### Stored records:
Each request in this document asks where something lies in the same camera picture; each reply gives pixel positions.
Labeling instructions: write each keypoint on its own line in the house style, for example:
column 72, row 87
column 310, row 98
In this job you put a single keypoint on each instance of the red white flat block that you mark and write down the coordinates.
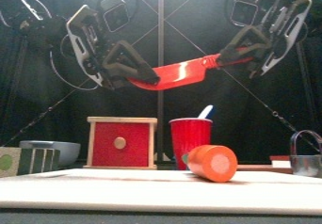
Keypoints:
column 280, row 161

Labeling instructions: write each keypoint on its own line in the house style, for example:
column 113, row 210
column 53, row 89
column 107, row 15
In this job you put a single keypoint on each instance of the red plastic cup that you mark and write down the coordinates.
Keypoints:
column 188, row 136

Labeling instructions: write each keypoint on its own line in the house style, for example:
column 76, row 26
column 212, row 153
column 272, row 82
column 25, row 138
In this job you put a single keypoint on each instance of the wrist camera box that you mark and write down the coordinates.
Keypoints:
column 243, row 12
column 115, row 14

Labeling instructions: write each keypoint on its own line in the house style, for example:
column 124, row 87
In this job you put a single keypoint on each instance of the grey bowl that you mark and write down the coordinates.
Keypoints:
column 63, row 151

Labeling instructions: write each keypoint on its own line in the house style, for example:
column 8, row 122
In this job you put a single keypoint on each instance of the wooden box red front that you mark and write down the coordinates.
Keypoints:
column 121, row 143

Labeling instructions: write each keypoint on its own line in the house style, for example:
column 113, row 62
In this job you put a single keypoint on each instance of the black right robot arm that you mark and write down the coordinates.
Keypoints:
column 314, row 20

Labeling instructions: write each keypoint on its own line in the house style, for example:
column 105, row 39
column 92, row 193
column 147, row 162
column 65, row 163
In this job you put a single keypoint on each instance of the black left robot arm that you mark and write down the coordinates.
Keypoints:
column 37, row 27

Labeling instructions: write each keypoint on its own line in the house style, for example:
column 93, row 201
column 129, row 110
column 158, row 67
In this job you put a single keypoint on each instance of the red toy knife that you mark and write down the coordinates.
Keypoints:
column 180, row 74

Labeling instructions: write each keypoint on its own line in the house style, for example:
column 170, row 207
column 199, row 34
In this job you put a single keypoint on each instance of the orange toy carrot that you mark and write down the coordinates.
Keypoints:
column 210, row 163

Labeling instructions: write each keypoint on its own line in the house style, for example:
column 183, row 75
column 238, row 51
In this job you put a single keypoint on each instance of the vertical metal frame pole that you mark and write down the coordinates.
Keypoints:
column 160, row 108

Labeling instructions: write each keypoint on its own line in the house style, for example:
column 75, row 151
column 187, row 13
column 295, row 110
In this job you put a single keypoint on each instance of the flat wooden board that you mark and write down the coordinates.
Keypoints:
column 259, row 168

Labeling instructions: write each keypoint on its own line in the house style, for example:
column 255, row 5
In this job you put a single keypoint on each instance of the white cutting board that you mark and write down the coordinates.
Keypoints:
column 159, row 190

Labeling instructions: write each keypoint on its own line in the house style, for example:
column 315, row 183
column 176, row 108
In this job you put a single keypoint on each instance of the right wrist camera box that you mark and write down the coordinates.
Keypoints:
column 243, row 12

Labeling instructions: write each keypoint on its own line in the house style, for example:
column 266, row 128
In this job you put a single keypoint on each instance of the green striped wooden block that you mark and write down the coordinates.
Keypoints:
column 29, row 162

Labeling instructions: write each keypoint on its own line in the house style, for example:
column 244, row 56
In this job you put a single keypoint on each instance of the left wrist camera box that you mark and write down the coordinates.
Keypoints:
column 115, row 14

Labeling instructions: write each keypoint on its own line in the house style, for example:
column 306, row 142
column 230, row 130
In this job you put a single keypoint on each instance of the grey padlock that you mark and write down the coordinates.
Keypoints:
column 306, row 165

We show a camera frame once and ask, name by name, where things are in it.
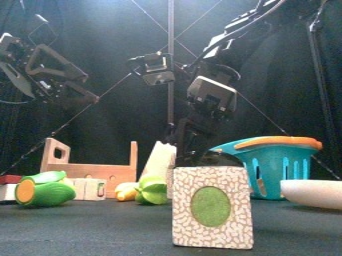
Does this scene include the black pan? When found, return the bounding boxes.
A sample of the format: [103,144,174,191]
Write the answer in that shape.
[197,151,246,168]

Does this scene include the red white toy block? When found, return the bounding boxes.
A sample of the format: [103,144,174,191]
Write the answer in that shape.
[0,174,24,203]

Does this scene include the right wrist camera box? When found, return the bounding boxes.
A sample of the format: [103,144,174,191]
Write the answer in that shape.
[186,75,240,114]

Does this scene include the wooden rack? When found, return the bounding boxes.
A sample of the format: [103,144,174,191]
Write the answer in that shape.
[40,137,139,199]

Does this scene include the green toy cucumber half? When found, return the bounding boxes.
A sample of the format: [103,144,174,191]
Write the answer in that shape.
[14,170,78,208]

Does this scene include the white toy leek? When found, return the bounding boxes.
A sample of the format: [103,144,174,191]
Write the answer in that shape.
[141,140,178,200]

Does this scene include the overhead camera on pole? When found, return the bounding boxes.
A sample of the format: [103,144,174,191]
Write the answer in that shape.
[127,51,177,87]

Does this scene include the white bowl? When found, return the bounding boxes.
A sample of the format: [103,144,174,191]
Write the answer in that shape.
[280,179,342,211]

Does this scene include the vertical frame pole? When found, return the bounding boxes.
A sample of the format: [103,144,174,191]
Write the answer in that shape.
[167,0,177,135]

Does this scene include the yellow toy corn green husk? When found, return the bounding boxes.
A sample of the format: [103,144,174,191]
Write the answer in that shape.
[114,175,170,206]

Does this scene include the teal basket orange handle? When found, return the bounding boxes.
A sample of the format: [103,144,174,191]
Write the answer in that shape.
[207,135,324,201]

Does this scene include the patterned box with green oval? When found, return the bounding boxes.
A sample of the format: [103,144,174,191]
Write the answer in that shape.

### Problem requirements:
Write out the data above precisely. Pictures stay out.

### Your response:
Each request in this document asks where something lies in the same camera picture; each reply gives pixel positions.
Labeling instructions: write each keypoint on its own line in the house style, for example:
column 72, row 87
column 310, row 98
In this job you put a single keypoint on each instance of the red white flat block that you mark and write down the coordinates.
Keypoints:
column 280, row 161

Labeling instructions: write each keypoint on its own line in the house style, for example:
column 113, row 210
column 53, row 89
column 107, row 15
In this job you put a single keypoint on each instance of the red plastic cup that you mark and write down the coordinates.
Keypoints:
column 188, row 136

Labeling instructions: write each keypoint on its own line in the house style, for example:
column 76, row 26
column 212, row 153
column 272, row 82
column 25, row 138
In this job you put a single keypoint on each instance of the wrist camera box that you mark and write down the coordinates.
Keypoints:
column 243, row 12
column 115, row 14

Labeling instructions: write each keypoint on its own line in the house style, for example:
column 124, row 87
In this job you put a single keypoint on each instance of the grey bowl that you mark and write down the coordinates.
Keypoints:
column 63, row 151

Labeling instructions: write each keypoint on its own line in the house style, for example:
column 8, row 122
In this job you put a single keypoint on each instance of the wooden box red front that you mark and write down the coordinates.
Keypoints:
column 121, row 143

Labeling instructions: write each keypoint on its own line in the house style, for example:
column 113, row 62
In this job you put a single keypoint on each instance of the black right robot arm that you mark and write down the coordinates.
Keypoints:
column 314, row 20

Labeling instructions: write each keypoint on its own line in the house style, for example:
column 105, row 39
column 92, row 193
column 147, row 162
column 65, row 163
In this job you put a single keypoint on each instance of the black left robot arm that you mark and write down the coordinates.
Keypoints:
column 37, row 27

Labeling instructions: write each keypoint on its own line in the house style, for example:
column 93, row 201
column 129, row 110
column 158, row 67
In this job you put a single keypoint on each instance of the red toy knife that you mark and write down the coordinates.
Keypoints:
column 180, row 74

Labeling instructions: write each keypoint on its own line in the house style, for example:
column 170, row 207
column 199, row 34
In this job you put a single keypoint on each instance of the orange toy carrot that you mark and write down the coordinates.
Keypoints:
column 210, row 163

Labeling instructions: write each keypoint on its own line in the house style, for example:
column 183, row 75
column 238, row 51
In this job you put a single keypoint on each instance of the vertical metal frame pole that you mark and write down the coordinates.
Keypoints:
column 160, row 108

Labeling instructions: write each keypoint on its own line in the house style, for example:
column 75, row 151
column 187, row 13
column 295, row 110
In this job you put a single keypoint on each instance of the flat wooden board that you mark and write down the coordinates.
Keypoints:
column 259, row 168

Labeling instructions: write each keypoint on its own line in the house style, for example:
column 255, row 5
In this job you put a single keypoint on each instance of the white cutting board that you mark and write down the coordinates.
Keypoints:
column 159, row 190

Labeling instructions: write each keypoint on its own line in the house style, for example:
column 315, row 183
column 176, row 108
In this job you put a single keypoint on each instance of the right wrist camera box that you mark and write down the coordinates.
Keypoints:
column 243, row 12

Labeling instructions: write each keypoint on its own line in the house style, for example:
column 266, row 128
In this job you put a single keypoint on each instance of the green striped wooden block that you mark and write down the coordinates.
Keypoints:
column 29, row 162

Labeling instructions: write each keypoint on its own line in the house style, for example:
column 244, row 56
In this job you put a single keypoint on each instance of the left wrist camera box that you mark and write down the coordinates.
Keypoints:
column 115, row 14

Labeling instructions: write each keypoint on its own line in the house style, for example:
column 306, row 142
column 230, row 130
In this job you put a single keypoint on each instance of the grey padlock that you mark and write down the coordinates.
Keypoints:
column 306, row 165

We show a camera frame once and ask, name by name, where things are in it.
Does this scene include the black pan? When found, return the bounding boxes.
A sample of the format: [103,144,174,191]
Write the answer in that shape.
[197,151,246,168]

Does this scene include the red white toy block? When found, return the bounding boxes.
A sample of the format: [103,144,174,191]
Write the answer in that shape.
[0,174,24,203]

Does this scene include the right wrist camera box? When found, return the bounding boxes.
A sample of the format: [103,144,174,191]
Write the answer in that shape.
[186,75,240,114]

Does this scene include the wooden rack? When found, return the bounding boxes.
A sample of the format: [103,144,174,191]
Write the answer in that shape.
[40,137,139,199]

Does this scene include the green toy cucumber half? When found, return the bounding boxes.
A sample of the format: [103,144,174,191]
Write the answer in that shape.
[14,170,78,208]

Does this scene include the white toy leek? When found, return the bounding boxes.
A sample of the format: [103,144,174,191]
Write the answer in that shape.
[141,140,178,200]

Does this scene include the overhead camera on pole? When found, return the bounding boxes.
A sample of the format: [103,144,174,191]
Write the answer in that shape.
[127,51,177,87]

Does this scene include the white bowl? When found, return the bounding boxes.
A sample of the format: [103,144,174,191]
Write the answer in that shape.
[280,179,342,211]

Does this scene include the vertical frame pole? When found, return the bounding boxes.
A sample of the format: [103,144,174,191]
Write the answer in that shape.
[167,0,177,135]

Does this scene include the yellow toy corn green husk? When found, return the bounding boxes.
A sample of the format: [103,144,174,191]
Write the answer in that shape.
[114,175,170,206]

Does this scene include the teal basket orange handle? When found, return the bounding boxes.
A sample of the format: [103,144,174,191]
Write the answer in that shape.
[207,135,324,201]

Does this scene include the patterned box with green oval? When found, return the bounding boxes.
A sample of the format: [103,144,174,191]
Write the answer in that shape.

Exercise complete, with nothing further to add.